Contrairement aux  toponymes en nanto, les toponymes  en cumba ont très peu de faux amis : Combourg (I-et-V.), qui semble être issu de l’ancien français  comburir , « brûler », avec attraction de « bourg », est le seul qui puisse poser un réel problème.

*Les abréviations en gras suivies d’un astérisque renvoient à la bibliographie du blog, accessible par le lien en haut de la colonne de de droite.

cdl6

La devinette

Soit deux mots gaulois G1 et G2, dont l’un est un des deux étudiés dans le billet.

Soit un premier lieu baptisé G1G2 : ce sera, en un seul mot composé sans trait d’union, le toponyme T1.

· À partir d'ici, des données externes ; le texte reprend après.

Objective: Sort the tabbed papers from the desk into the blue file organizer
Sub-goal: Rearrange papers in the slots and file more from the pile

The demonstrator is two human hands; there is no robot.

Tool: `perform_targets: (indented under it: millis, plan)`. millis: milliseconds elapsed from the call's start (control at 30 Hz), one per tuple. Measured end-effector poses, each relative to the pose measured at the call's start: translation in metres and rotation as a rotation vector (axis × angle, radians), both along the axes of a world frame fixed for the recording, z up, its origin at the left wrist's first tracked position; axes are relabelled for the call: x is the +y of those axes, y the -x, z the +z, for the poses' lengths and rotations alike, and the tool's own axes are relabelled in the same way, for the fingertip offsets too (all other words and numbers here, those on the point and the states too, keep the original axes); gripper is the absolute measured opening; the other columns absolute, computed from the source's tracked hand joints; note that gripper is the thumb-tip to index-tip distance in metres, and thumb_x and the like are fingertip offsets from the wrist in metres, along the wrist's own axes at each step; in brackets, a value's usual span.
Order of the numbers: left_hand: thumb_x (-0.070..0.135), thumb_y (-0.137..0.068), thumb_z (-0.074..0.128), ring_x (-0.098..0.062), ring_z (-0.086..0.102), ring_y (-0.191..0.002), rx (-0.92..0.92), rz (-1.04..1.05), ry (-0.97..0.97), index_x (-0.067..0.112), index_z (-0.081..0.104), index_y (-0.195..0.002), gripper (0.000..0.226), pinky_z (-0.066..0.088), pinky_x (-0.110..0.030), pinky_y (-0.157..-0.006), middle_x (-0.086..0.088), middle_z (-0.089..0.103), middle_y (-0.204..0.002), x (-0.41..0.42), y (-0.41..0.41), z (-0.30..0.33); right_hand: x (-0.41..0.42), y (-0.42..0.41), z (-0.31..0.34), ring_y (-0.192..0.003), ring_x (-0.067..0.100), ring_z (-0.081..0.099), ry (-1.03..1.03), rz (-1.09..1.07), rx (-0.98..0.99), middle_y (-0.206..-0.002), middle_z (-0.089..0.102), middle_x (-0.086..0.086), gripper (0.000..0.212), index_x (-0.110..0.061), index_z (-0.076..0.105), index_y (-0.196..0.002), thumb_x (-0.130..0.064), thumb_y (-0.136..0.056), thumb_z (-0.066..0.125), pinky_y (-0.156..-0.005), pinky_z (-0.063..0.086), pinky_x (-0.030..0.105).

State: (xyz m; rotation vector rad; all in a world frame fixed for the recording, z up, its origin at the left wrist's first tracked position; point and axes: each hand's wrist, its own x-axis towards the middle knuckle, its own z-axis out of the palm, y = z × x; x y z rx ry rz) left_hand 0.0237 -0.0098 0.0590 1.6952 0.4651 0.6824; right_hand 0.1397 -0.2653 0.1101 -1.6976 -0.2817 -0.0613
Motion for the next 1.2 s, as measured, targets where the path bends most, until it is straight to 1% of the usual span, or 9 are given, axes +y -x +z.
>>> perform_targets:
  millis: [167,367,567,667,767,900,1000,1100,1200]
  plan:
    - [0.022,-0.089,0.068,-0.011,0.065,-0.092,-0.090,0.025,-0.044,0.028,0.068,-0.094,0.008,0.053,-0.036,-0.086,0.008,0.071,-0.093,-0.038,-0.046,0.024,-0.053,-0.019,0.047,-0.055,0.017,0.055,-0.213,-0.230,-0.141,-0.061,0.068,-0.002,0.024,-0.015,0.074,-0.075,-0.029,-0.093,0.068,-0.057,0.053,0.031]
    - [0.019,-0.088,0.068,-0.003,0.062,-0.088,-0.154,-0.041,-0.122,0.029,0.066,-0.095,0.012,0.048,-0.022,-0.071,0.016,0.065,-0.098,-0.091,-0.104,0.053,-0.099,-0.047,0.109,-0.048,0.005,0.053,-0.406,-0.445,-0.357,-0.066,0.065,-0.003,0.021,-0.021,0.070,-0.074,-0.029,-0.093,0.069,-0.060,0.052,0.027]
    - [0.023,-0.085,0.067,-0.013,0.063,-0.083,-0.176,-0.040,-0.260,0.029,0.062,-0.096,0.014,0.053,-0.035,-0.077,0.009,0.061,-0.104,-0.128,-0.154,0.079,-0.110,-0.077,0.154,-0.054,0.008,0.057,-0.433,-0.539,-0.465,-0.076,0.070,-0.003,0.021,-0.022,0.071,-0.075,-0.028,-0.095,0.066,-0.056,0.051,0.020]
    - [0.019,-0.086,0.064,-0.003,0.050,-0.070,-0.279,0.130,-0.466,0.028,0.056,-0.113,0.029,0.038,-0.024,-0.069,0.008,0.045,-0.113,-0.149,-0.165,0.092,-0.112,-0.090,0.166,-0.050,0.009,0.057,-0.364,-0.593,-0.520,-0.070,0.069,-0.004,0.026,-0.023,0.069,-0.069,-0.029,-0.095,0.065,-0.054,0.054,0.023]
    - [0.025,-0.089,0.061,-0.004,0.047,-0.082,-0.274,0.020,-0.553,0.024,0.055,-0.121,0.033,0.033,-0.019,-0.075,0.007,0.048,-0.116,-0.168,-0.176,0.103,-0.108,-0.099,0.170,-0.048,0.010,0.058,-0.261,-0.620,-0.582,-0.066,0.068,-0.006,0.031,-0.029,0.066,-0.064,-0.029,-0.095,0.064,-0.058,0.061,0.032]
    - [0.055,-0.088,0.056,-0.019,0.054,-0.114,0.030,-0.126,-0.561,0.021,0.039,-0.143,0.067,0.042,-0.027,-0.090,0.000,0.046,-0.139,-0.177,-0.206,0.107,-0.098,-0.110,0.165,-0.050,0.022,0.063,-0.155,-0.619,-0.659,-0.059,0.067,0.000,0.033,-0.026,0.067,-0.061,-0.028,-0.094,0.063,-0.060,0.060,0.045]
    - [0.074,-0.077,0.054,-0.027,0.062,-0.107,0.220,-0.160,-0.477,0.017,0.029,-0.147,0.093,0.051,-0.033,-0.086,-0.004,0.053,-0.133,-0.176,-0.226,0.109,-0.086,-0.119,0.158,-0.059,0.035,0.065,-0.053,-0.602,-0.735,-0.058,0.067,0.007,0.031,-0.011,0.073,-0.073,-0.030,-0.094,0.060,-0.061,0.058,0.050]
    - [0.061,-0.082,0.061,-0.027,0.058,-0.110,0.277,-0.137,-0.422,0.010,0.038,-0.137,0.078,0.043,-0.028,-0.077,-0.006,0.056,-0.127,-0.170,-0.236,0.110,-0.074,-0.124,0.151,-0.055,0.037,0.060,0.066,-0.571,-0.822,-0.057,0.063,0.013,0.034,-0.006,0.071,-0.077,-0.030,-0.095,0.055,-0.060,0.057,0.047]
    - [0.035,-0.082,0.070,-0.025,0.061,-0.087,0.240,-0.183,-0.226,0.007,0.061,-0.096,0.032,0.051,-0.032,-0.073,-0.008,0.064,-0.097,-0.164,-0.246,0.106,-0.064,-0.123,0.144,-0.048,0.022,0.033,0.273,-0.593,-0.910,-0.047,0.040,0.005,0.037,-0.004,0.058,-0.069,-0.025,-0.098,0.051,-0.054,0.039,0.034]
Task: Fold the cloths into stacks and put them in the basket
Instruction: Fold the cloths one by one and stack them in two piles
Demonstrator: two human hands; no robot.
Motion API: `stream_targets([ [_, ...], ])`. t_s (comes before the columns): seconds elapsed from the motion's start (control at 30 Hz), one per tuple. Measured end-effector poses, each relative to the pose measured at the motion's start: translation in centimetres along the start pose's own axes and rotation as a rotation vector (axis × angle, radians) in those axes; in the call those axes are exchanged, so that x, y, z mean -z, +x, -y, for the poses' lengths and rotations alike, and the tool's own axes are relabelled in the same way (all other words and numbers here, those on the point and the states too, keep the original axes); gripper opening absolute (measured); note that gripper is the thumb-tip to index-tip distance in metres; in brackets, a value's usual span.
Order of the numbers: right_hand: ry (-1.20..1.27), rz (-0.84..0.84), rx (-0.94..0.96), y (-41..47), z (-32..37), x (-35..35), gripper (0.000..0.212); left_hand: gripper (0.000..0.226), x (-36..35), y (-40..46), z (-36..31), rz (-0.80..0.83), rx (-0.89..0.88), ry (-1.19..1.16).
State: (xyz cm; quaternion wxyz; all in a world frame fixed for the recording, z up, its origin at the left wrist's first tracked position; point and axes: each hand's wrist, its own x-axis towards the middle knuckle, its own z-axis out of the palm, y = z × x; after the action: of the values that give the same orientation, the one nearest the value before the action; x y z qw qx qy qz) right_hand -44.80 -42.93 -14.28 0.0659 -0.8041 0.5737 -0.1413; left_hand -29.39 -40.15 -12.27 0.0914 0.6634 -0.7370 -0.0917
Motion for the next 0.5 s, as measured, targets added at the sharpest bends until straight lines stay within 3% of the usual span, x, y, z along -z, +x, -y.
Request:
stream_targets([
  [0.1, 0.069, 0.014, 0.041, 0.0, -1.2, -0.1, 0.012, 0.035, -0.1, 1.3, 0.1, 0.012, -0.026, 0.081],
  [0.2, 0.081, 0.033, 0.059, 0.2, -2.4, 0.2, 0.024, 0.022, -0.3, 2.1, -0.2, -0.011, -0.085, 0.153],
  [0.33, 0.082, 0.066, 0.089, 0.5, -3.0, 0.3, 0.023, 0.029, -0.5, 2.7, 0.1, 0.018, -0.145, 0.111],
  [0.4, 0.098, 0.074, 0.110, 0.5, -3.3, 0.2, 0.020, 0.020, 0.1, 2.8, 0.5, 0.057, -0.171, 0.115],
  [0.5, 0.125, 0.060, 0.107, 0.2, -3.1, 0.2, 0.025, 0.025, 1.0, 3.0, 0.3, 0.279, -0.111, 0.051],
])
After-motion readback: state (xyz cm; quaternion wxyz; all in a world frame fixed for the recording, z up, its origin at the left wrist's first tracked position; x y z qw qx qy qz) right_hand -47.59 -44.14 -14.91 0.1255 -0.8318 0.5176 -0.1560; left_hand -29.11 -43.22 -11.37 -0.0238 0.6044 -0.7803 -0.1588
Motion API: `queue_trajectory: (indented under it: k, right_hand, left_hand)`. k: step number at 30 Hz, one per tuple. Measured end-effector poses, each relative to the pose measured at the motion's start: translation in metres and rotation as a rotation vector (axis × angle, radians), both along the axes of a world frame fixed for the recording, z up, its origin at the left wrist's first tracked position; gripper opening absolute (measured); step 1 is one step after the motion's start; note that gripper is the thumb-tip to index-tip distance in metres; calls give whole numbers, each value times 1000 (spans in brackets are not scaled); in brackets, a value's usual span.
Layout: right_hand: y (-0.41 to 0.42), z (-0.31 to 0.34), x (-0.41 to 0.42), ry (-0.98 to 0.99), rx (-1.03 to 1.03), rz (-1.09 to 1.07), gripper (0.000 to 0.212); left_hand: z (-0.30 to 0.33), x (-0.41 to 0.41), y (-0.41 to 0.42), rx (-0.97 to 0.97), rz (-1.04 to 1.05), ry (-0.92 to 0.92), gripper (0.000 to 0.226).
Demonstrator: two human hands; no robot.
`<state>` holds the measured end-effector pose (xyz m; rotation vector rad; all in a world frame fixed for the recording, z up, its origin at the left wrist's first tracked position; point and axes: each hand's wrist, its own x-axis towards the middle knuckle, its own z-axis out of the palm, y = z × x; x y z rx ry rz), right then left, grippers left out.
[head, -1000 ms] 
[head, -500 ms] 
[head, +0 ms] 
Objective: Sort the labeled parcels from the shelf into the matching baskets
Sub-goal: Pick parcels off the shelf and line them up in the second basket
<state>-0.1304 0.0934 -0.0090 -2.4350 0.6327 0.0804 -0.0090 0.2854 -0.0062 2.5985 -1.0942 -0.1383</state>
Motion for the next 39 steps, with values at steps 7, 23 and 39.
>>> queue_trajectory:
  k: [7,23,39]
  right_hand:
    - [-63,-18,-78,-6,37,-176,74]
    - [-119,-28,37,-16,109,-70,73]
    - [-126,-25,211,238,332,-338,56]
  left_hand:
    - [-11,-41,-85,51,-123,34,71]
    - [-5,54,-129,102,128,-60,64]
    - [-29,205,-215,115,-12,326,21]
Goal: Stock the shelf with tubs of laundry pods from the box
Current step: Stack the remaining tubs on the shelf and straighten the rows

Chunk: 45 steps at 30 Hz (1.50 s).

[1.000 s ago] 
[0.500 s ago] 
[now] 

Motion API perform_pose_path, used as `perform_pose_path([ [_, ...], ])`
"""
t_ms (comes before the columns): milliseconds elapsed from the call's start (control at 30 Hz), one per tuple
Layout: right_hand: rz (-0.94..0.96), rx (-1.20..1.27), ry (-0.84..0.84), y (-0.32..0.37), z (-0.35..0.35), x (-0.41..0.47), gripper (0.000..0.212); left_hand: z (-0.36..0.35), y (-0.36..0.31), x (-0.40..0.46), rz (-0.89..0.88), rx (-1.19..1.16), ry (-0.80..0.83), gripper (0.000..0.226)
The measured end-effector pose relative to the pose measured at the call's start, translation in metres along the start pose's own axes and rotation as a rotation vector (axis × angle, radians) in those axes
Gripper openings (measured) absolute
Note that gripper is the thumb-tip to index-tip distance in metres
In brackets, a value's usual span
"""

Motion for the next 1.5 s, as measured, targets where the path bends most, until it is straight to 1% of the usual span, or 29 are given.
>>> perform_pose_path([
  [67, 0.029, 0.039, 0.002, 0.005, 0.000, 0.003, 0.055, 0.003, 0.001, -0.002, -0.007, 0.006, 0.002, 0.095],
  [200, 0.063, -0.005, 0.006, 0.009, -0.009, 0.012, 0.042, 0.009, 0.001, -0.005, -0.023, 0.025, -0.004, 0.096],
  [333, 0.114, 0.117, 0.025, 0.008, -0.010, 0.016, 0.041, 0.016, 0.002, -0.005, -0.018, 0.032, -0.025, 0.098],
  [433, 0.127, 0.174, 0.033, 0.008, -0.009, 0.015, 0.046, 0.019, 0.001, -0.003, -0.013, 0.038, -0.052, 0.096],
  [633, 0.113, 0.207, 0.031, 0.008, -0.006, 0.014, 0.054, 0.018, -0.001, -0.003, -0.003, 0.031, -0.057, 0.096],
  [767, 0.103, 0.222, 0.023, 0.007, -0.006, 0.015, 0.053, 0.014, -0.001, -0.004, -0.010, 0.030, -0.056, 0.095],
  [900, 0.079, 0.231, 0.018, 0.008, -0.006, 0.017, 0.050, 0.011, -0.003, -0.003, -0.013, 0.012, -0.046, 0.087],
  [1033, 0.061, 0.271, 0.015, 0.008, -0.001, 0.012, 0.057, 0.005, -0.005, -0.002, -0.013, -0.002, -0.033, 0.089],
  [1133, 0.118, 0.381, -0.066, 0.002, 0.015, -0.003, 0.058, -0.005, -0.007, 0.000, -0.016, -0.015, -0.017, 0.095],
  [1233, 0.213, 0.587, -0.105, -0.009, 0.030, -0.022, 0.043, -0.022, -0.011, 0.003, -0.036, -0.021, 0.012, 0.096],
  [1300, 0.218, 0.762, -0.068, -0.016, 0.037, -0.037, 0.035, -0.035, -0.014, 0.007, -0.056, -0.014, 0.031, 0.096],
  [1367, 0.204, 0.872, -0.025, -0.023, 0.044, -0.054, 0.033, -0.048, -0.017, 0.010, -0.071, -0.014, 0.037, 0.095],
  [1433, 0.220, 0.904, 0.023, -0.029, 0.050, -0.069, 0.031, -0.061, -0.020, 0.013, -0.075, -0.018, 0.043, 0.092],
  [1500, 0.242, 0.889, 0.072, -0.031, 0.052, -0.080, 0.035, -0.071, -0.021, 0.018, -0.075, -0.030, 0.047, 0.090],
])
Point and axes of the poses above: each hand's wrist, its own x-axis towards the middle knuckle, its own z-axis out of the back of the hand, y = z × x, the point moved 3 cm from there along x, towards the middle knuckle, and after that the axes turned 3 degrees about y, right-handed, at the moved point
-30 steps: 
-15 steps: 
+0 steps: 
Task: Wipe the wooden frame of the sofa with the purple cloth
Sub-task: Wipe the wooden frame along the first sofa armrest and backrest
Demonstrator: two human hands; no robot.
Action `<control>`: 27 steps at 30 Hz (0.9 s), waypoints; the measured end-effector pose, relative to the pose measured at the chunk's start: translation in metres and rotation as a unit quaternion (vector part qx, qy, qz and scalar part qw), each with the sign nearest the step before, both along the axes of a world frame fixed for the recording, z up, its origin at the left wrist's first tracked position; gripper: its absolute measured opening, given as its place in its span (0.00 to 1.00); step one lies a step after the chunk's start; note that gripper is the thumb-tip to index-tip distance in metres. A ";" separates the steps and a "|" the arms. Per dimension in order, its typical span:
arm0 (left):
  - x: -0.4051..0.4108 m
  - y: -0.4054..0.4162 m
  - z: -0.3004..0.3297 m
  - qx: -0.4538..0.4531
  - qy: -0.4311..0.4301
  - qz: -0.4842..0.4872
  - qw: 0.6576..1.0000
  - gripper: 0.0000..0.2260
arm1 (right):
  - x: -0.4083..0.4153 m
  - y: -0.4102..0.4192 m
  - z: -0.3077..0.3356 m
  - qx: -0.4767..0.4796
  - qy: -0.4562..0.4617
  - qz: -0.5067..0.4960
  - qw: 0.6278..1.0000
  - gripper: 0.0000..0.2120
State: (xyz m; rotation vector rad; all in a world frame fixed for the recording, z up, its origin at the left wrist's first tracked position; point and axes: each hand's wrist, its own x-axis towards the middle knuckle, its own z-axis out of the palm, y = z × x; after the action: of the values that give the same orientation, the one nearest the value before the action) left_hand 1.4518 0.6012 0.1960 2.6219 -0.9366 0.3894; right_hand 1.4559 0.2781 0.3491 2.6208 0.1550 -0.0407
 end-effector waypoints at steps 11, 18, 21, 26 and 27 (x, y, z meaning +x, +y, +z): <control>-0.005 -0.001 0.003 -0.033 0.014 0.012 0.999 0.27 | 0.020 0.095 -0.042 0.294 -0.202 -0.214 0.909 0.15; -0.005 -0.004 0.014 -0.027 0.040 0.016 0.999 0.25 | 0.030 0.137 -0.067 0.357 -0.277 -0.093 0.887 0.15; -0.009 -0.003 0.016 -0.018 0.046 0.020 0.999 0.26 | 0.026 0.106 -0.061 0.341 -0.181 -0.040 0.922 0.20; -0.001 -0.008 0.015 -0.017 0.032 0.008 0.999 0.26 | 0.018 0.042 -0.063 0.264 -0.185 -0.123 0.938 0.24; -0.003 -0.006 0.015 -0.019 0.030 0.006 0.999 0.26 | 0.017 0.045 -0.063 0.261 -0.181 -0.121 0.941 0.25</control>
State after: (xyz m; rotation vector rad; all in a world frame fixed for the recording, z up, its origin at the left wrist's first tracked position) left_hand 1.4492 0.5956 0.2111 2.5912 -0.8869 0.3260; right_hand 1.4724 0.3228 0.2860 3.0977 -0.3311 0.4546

Soit, non loin de là, un deuxième lieu qui est baptisé avec un mot issu du latin L associé à T1 : ce sera, toujours en un seul mot composé sans trait d’union, le toponyme T2.

Si l’un des G de T1 désigne une vallée, L de T2 décrit une autre particularité topographique.

À peine plus de 12 km séparent T1 de T2 par la route, dans un même département français.

Il faudra trouver T1 et T2, sachant que T1 est accompagné d’un déterminant qui ne change rien à l’affaire.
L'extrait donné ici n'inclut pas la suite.